A Practical Verification Mechanism for Decentralized GPU Sharing

A Practical Verification Mechanism for Decentralized GPU Sharing

The verification mechanism is critical to every decentralized network. Vulnerabilities in the mechanism will lead to the collapse of the entire network.

In the decentralized GPU sharing network, the individual GPU holders contribute their spared computing power to the network in exchange for the profit, and the users pay to use the computing power to run their AI tasks, such as the Stable Diffusion image generation.  If the GPU holders could send random computation results back without being discovered, the users will keep getting bad results for their AI tasks, and they will soon stop using the system, and the system will be abandoned by all eventually.

Note that we can not rely on the users to discover the cheating, since the user could also cheat by reporting error computation for every task to save his money.
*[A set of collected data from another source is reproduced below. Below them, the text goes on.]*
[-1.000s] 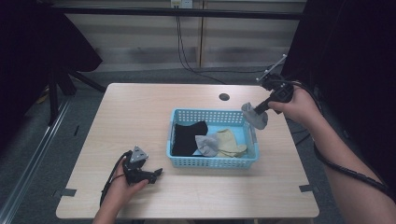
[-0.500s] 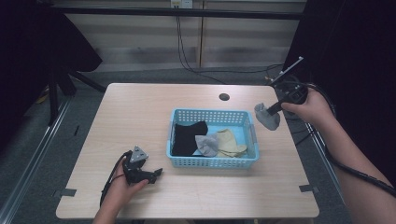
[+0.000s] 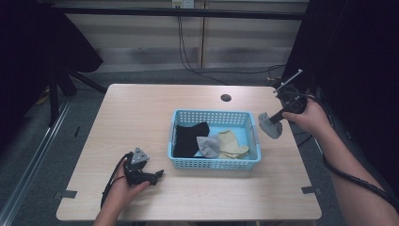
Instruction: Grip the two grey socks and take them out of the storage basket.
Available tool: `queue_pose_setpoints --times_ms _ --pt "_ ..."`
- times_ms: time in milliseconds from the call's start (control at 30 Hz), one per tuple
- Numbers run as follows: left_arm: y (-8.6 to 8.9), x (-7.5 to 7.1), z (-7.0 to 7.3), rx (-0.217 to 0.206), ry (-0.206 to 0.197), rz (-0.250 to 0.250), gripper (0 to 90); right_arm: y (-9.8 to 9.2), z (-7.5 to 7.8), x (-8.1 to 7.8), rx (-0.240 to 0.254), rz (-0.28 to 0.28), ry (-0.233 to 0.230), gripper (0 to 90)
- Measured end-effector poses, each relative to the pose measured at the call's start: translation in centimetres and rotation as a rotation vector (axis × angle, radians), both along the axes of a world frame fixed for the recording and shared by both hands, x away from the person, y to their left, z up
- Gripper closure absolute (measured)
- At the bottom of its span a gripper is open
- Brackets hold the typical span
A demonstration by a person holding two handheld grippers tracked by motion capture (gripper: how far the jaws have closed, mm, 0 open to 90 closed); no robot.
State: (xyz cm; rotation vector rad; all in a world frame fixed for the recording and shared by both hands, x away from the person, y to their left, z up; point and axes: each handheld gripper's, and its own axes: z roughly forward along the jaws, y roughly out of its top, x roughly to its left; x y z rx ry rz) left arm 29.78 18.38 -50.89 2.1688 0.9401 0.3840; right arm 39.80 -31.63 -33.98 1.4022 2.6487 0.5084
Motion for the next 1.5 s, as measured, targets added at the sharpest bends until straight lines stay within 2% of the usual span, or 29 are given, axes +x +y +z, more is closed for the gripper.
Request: queue_pose_setpoints --times_ms 200,500,833,1067,1133,1500 --pt "0.0 0.0 0.0 -0.002 0.000 -0.001 14.6 -0.2 -2.0 0.2 0.011 -0.004 0.020 82.5" --pt "0.0 0.0 0.0 -0.002 0.000 -0.002 14.6 0.6 -4.6 0.2 0.012 0.000 0.056 81.7" --pt "0.1 0.0 0.0 0.006 0.001 -0.009 14.6 0.7 -6.3 0.1 0.006 0.011 0.072 79.5" --pt "0.1 0.0 0.0 0.006 0.001 -0.009 14.6 0.8 -6.4 0.0 0.000 -0.001 0.066 67.2" --pt "0.1 0.0 0.0 0.007 0.001 -0.009 14.6 0.8 -6.2 -0.1 0.000 -0.005 0.064 66.3" --pt "0.0 0.0 0.0 -0.002 0.000 -0.002 14.6 0.6 -3.9 -0.3 -0.016 -0.029 0.023 43.9"
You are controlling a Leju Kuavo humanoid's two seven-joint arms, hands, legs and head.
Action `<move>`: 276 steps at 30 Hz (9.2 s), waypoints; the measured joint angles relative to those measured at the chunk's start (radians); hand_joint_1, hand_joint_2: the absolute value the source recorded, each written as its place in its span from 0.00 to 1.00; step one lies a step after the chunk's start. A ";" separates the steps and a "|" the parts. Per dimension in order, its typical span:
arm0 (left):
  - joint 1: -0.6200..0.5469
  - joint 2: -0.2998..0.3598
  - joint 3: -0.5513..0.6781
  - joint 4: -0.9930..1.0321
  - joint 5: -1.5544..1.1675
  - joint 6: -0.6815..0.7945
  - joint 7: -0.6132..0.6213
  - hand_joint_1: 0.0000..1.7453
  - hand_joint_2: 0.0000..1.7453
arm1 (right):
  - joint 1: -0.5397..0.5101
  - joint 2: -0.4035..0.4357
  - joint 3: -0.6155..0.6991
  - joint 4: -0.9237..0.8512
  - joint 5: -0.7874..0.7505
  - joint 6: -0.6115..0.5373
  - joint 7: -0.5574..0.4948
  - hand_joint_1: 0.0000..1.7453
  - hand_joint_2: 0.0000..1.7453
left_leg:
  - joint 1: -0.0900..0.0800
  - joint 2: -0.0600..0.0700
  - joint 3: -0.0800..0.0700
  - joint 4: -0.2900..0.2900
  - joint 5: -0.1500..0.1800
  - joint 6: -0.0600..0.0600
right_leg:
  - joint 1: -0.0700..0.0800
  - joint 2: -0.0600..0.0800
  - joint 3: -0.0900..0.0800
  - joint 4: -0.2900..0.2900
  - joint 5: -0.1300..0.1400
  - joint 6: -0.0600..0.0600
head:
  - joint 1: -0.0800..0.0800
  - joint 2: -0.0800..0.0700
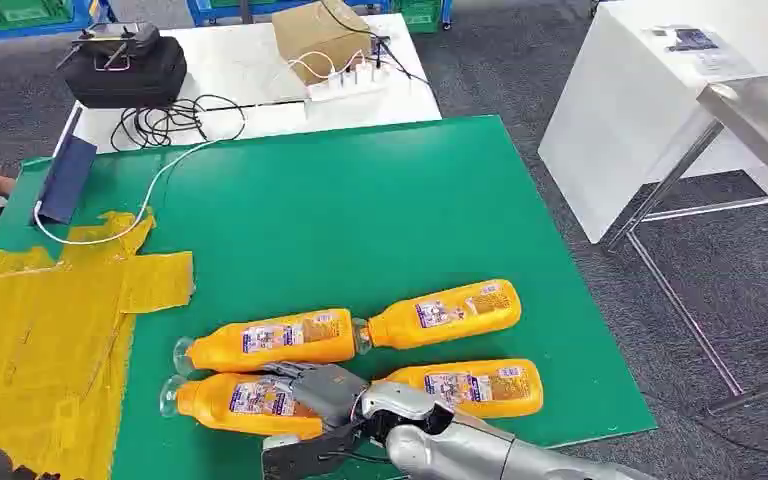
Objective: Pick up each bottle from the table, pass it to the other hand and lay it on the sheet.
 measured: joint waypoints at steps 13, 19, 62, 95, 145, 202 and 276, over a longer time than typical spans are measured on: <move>-0.001 0.000 0.007 -0.005 0.000 0.000 0.000 0.00 0.00 | -0.006 -0.040 0.009 -0.038 0.038 0.072 0.049 0.09 1.00 | 0.000 0.000 0.000 0.000 0.000 0.000 | 0.000 0.000 0.000 0.000 0.000 0.000 | 0.000 0.000; -0.025 0.003 -0.008 0.010 0.010 -0.001 0.001 0.00 0.00 | -0.104 -0.053 0.072 -0.013 -0.010 0.274 0.054 1.00 1.00 | 0.000 0.000 0.001 0.000 0.000 0.000 | 0.000 0.000 0.001 0.000 0.000 0.000 | 0.000 0.000; -0.057 -0.098 0.256 0.220 0.462 -0.917 0.028 0.00 1.00 | 0.271 0.112 -0.347 -0.211 -0.175 -0.076 -0.207 1.00 1.00 | 0.001 0.003 0.004 0.000 -0.002 -0.003 | 0.001 0.002 0.001 0.000 -0.001 -0.001 | 0.000 0.000; -0.050 -0.005 -0.043 0.318 0.252 -1.358 -0.001 0.00 1.00 | 0.230 0.159 -0.349 -0.141 -0.059 0.042 -0.206 1.00 1.00 | 0.001 0.002 0.002 0.000 -0.002 -0.003 | 0.001 0.001 0.001 0.001 -0.001 -0.001 | 0.000 0.000; -0.306 0.169 0.053 0.338 -0.694 -0.158 0.211 1.00 1.00 | 0.079 0.101 -0.523 -0.256 0.133 -0.117 -0.150 0.00 1.00 | 0.001 0.003 0.002 0.000 0.001 -0.001 | 0.001 0.001 0.000 0.001 0.000 -0.001 | 0.000 0.000; -0.823 0.477 -0.189 1.197 -0.098 -0.980 0.001 0.00 0.00 | -0.329 0.285 -0.073 0.597 -0.005 0.267 -0.021 0.00 1.00 | 0.001 0.000 0.001 0.000 0.005 -0.003 | 0.001 -0.001 -0.001 0.004 0.001 -0.001 | 0.000 0.000; -0.454 0.219 -0.142 0.540 0.337 -1.271 0.182 0.00 1.00 | -0.057 0.364 -0.507 0.226 -0.079 0.032 -0.216 1.00 1.00 | 0.001 0.002 -0.002 0.000 0.004 -0.003 | 0.001 0.000 -0.005 0.004 0.002 -0.004 | 0.000 0.000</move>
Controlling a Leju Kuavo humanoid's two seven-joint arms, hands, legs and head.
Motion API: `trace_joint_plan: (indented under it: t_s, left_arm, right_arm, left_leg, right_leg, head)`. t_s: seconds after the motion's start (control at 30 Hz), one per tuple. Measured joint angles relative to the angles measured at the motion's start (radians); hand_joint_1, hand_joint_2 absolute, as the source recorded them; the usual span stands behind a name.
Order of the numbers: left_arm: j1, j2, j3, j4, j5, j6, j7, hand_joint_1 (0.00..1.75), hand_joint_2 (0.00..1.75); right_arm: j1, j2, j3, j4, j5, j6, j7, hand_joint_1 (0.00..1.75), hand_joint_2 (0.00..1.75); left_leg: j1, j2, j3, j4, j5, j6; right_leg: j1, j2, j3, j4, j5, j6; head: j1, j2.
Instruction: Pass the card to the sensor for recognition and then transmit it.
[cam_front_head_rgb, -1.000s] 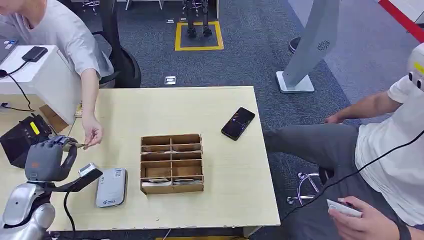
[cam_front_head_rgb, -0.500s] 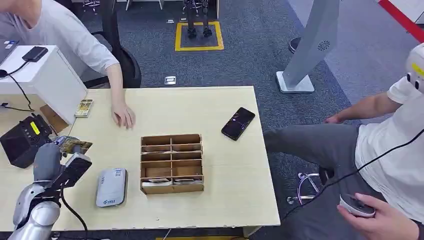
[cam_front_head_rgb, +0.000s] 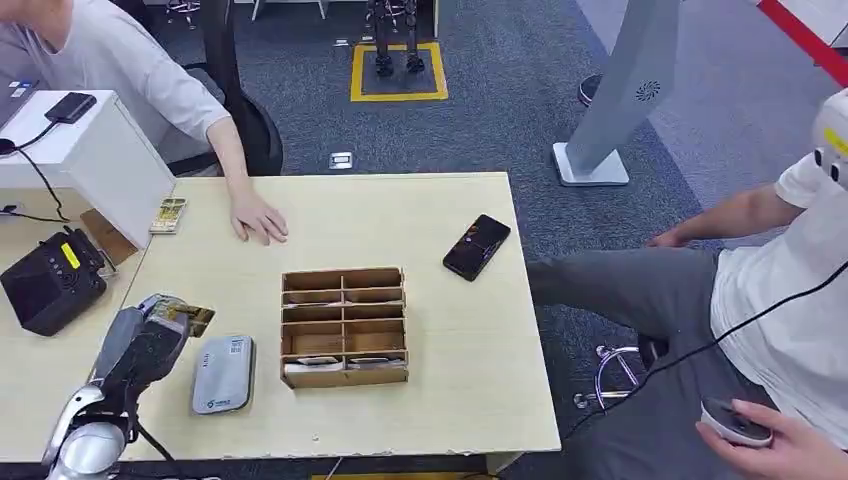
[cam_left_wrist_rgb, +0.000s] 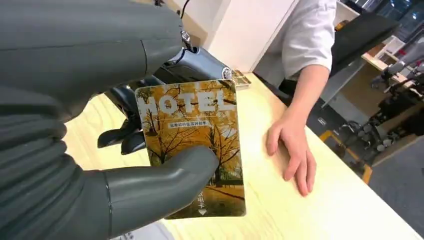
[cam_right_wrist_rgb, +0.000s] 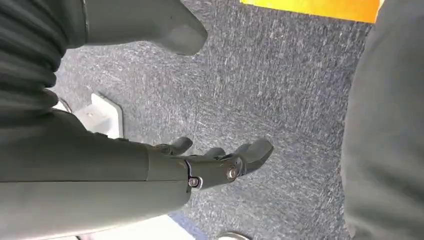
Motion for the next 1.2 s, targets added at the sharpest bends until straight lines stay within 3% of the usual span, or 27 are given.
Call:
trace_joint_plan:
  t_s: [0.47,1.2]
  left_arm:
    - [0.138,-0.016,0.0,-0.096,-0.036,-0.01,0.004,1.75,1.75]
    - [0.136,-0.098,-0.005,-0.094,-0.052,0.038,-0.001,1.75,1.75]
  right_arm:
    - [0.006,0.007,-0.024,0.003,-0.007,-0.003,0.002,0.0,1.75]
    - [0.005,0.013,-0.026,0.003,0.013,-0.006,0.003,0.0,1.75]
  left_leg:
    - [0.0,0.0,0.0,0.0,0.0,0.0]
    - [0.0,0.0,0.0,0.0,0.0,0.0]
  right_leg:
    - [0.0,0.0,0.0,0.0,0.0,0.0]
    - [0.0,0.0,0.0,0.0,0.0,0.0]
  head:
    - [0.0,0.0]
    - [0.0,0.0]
The verification could only be performed by the system, or more precisely, the consensus mechanism in the decentralized network.

The verification is much harder in the decentralized systems, comparing to the verification in the centralized systems. The verification rules must be open to the public since it must be executed by all the consensus participants in the network. Which gives the attackers the opportunity to fully examine all the details to find vulnerabilities. And the rules is fixed before the attack happens. There is no chance to manually examine the attacking behaviors and modify the rules accordingly before the real damage occurs.

Works have been done on various of schemas and the related technologies by quite a lot of researchers and companies. At Crynux, we have been working on the Zero Knowledge Proofs (ZKP) for quite a long time, to verify the actual execution of the AI tasks. The bottleneck so far, is still the speed of the ZKP generation for large neural networks, or a practical contribution measurement schema that survives the randomness and the attacks of the long-running gradient descending process.

But if we put some limits on the supported AI tasks, we could already implement a practical schema that works on large scale neural networks in a large scale decentralized network.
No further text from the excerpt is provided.